Introduction, Review and The Order of Things

the order of the syntax, as written in the query, is different from the processing order in the database

SELECT Country, Place, Magnitude
FROM Earthquakes
WHERE Magnitude >= 9
ORDER BY Magnitude DESC;

Syntax order:

  1. SELECT

  2. FROM

  3. WHERE

  4. ORDER BY Processing Order:

  5. FROM

  6. WHERE

  7. SELECT

  8. ORDER BY

the table of processing order:

1. FROM
2. ON
3. JOIN
4. WHERE 
5. GROUP BY
6. HAVING

7. SELECT 
8. DISTINCT
9. ORDER BY
10. TOP
-- Second query

-- Add the new column to the select statement
SELECT PlayerName, 
       Team, 
       Position, 
      AvgRebounds -- Add the new column
FROM
     -- Sub-query starts here                             
 (SELECT 
      PlayerName, 
      Team, 
      Position,
      -- Calculate average total rebounds
     (ORebound+DRebound)/CAST(GamesPlayed AS numeric) AS AvgRebounds
  FROM PlayerStats) tr
WHERE AvgRebounds >= 12; -- Filter rows

thosw 2 queries will produce the same results, but it's not the correct way to use having

-- what's more effiecnt and why?
SELECT Team,
 SUM(TotalPoints) As TotalSGTeamPoints
FROM PlayerStats
WHERE Position = 'SG'
GROUP BY Team
SELECT Team,
 SUM(TotalPoints) As TotalSGTeamPoints
FROM PlayerStats
GROUP BY Team, Position
HAVING Position = 'SG'

in this case, where is more effient because rows are filtered first before grouping and summing

  • tip: Don't use HAVING to filter individual or ungrouped rows

  • tip: Use WHERE to filter individual rows and HAVING for a numeric filter on grouped rows

-- why this query will produce an error ?
-- what's the possible solution?
SELECT Team,
 SUM(DRebound+ORebound) As TotRebounds,
 SUM(DRebound) as TotDef,
 SUM(ORebound) AS TotOff
FROM PlayerStats
GROUP BY Team
HAVING ORebound >= 1000

because a numeric column that is using a HAVING filtering condition must be enclosed in an aggregate function?

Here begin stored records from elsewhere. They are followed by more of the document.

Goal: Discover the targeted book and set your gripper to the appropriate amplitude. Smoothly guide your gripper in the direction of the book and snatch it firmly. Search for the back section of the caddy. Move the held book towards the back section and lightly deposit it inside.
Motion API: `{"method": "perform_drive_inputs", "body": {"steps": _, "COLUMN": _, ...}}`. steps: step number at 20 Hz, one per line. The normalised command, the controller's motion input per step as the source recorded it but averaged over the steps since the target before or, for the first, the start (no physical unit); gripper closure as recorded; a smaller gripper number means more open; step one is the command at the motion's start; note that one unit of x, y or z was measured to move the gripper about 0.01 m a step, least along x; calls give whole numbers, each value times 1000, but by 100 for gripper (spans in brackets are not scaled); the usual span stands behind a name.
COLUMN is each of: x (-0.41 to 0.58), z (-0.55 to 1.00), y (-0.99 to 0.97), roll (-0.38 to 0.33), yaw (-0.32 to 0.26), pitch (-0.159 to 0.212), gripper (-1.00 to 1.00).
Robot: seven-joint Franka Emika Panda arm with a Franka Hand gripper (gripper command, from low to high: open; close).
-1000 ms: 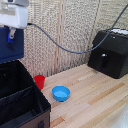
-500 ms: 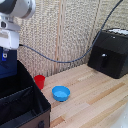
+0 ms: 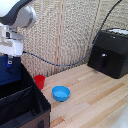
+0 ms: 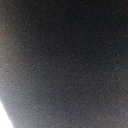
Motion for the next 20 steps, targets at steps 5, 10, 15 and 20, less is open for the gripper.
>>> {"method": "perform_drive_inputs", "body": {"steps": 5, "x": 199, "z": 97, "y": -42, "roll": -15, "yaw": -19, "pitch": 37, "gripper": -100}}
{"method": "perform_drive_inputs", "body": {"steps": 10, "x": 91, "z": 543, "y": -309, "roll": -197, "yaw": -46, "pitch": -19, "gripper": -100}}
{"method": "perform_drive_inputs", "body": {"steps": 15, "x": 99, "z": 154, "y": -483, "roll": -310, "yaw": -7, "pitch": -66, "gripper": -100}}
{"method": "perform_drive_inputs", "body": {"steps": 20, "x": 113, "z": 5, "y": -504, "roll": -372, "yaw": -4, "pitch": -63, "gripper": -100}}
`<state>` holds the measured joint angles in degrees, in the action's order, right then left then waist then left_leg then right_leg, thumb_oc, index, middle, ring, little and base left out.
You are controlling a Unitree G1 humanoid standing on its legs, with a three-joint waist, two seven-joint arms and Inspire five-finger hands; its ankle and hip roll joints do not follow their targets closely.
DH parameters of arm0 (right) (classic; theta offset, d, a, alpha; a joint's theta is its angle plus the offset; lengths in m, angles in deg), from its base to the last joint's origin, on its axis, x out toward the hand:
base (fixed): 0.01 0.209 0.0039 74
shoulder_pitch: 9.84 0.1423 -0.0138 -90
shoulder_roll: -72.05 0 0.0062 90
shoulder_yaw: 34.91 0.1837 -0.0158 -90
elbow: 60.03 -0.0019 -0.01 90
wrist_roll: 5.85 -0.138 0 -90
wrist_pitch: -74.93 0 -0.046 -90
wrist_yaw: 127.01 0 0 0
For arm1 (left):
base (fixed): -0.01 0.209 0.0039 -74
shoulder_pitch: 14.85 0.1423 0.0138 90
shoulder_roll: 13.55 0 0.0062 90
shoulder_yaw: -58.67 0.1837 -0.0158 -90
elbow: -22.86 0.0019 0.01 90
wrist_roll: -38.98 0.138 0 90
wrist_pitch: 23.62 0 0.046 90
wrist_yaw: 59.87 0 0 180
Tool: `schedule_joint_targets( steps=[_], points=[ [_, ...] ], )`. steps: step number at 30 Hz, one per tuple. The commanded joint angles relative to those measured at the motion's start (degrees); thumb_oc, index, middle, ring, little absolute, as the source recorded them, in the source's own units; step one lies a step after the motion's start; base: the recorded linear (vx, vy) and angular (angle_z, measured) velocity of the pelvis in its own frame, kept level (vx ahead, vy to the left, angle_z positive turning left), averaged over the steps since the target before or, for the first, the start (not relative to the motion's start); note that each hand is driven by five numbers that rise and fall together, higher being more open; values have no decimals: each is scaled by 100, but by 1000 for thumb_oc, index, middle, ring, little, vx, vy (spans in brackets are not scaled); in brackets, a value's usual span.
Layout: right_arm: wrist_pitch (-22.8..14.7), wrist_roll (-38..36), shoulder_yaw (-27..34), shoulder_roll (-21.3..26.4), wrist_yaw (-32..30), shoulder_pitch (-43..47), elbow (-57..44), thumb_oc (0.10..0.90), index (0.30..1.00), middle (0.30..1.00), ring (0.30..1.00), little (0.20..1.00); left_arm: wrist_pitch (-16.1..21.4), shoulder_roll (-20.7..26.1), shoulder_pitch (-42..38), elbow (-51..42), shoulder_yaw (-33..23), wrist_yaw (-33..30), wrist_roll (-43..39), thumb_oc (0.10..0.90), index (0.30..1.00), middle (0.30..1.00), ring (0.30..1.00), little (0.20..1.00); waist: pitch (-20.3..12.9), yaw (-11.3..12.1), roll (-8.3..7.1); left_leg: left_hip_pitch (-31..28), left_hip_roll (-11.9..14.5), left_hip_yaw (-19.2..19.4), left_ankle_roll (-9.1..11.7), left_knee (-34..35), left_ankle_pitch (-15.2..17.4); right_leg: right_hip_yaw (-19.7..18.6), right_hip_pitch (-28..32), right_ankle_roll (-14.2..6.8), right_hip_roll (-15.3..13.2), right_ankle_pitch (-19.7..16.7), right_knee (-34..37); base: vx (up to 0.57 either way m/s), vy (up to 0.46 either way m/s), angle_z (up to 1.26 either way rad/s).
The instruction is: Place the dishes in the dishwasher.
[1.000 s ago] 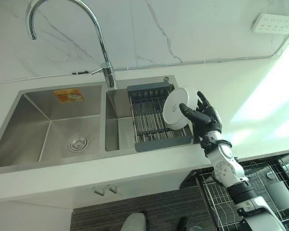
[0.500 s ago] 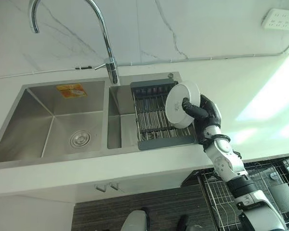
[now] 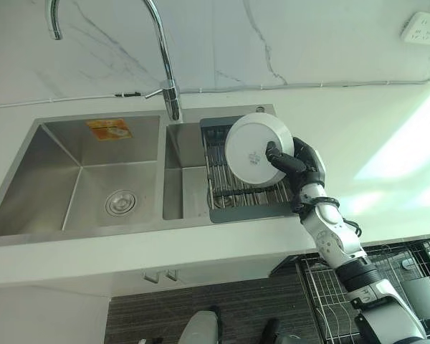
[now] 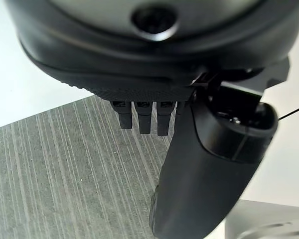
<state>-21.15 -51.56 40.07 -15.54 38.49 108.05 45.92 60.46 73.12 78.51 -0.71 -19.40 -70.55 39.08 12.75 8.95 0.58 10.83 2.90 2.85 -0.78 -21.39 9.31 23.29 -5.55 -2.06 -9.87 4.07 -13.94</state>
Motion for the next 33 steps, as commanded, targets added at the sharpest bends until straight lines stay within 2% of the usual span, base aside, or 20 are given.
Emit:
schedule_joint_targets(
  steps=[1,4,6,7,9,10,14,16,18,21,26,33],
  points=[
    [-953,-549,161,-35,472,178,-1040,400,300,300,300,300,163,343,153,196,244,-51,454,800,900,900,900,900,-217,-100,38,-119,101,49,149,420,225,-377,426,-472,-186,858,-325,68,199,-21],
    [-1378,-735,297,-121,503,-184,-1860,400,300,300,300,300,176,439,14,358,409,10,579,800,900,900,900,900,-157,-389,38,-172,76,294,-6,420,287,-491,369,-621,-233,672,-325,34,226,-43],
    [-1509,-785,323,-172,555,-318,-2414,400,300,300,300,300,150,550,-149,349,450,-77,332,800,900,900,900,900,-34,-579,-23,-176,32,485,-108,420,361,-604,81,-790,-307,423,-325,-159,81,-110],
    [-1600,-908,338,-246,706,-330,-2546,400,300,300,300,300,167,609,-173,316,382,-122,244,800,900,900,900,900,8,-528,-22,-225,152,687,-131,420,414,-391,145,-847,-353,245,-325,-193,-64,-112],
    [-1758,-906,301,-301,804,-342,-2663,400,300,300,300,300,158,634,-273,330,348,-134,204,800,900,900,900,900,5,-480,17,-150,280,784,-177,420,413,-250,273,-823,-377,91,-325,-243,-158,-152],
    [-1864,-636,255,-277,720,-368,-2766,400,300,300,300,300,189,624,-371,398,392,-151,95,800,900,900,900,900,0,-459,-2,-65,319,812,-166,420,380,-267,281,-785,-457,209,-325,-276,-222,-140],
    [-1815,-342,284,-225,433,-208,-2862,400,300,300,300,300,151,564,-504,444,366,-341,-7,800,900,900,900,900,21,-425,-100,22,450,874,15,420,315,-286,35,-822,-603,397,-325,-174,-231,-39],
    [-1807,-299,341,-180,290,-143,-2897,400,300,300,300,300,230,513,-468,474,355,-359,132,800,900,900,900,900,11,-452,-119,1,569,930,121,420,260,-334,-51,-841,-573,482,-325,-91,-197,-34],
    [-1885,-242,498,-55,222,-176,-3003,400,300,300,300,300,238,388,-389,493,389,-406,124,800,900,900,900,900,-12,-528,-109,-42,697,983,267,420,194,-376,-61,-784,-497,590,-325,-57,-166,-22],
    [-1820,-331,660,69,185,-243,-3153,400,300,300,300,300,243,316,-329,541,380,-409,80,800,900,900,900,900,-44,-614,-98,-88,790,1004,381,420,149,-423,-16,-718,-421,688,-325,-5,-90,-20],
    [-1979,-397,1090,282,86,-414,-3344,400,300,300,300,300,278,178,-217,620,383,-376,53,800,900,900,900,900,-83,-775,-44,-115,1079,1095,591,420,-33,-345,120,-542,-283,841,-325,6,-89,-1],
    [-2100,-178,1550,503,-301,-499,-3258,400,300,300,300,300,138,100,-218,577,425,-289,-112,800,900,900,900,900,-66,-869,24,-72,1185,1100,695,420,-141,-326,103,-446,-206,885,-325,4,-20,3]
  ],
)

  • note: HAVING is always after GROUP BY

-- solution
-- why this query will produce an error ?
SELECT Team,
 SUM(DRebound+ORebound) As TotRebounds,
 SUM(DRebound) as TotDef,
 SUM(ORebound) AS TotOff
FROM PlayerStats
GROUP BY Team
HAVING SUM(ORebound) >= 1000

Filtering and Data Interrogation

Interrogation after SELECT

Here we're going to discuss the effect of Interrogation over performance processing order after select

1. FROM
2. ON
3. JOIN
4. WHERE
5. GROUP BY
6. HAVING

7. SELECT

8. DISTINCT
9. ORDER BY
10. TOP

SELECT * is very bad for performance, always select the columns you need.

SELECT * in joins returns duplicates of joining columns

and output so you need to explicitly state the columns using aliases

_> actually there's no top of bottom, with ordering we can sort the data desc or asc then choose the top, so we could the choice the top bottoms or the top tops!

  • tip: ORDER BY works well for interrogating data but slows performance in a query

Managing duplicates

DISTINCT() and UNION() and their potential effects on performance

-> are there any differences between those 2 queries?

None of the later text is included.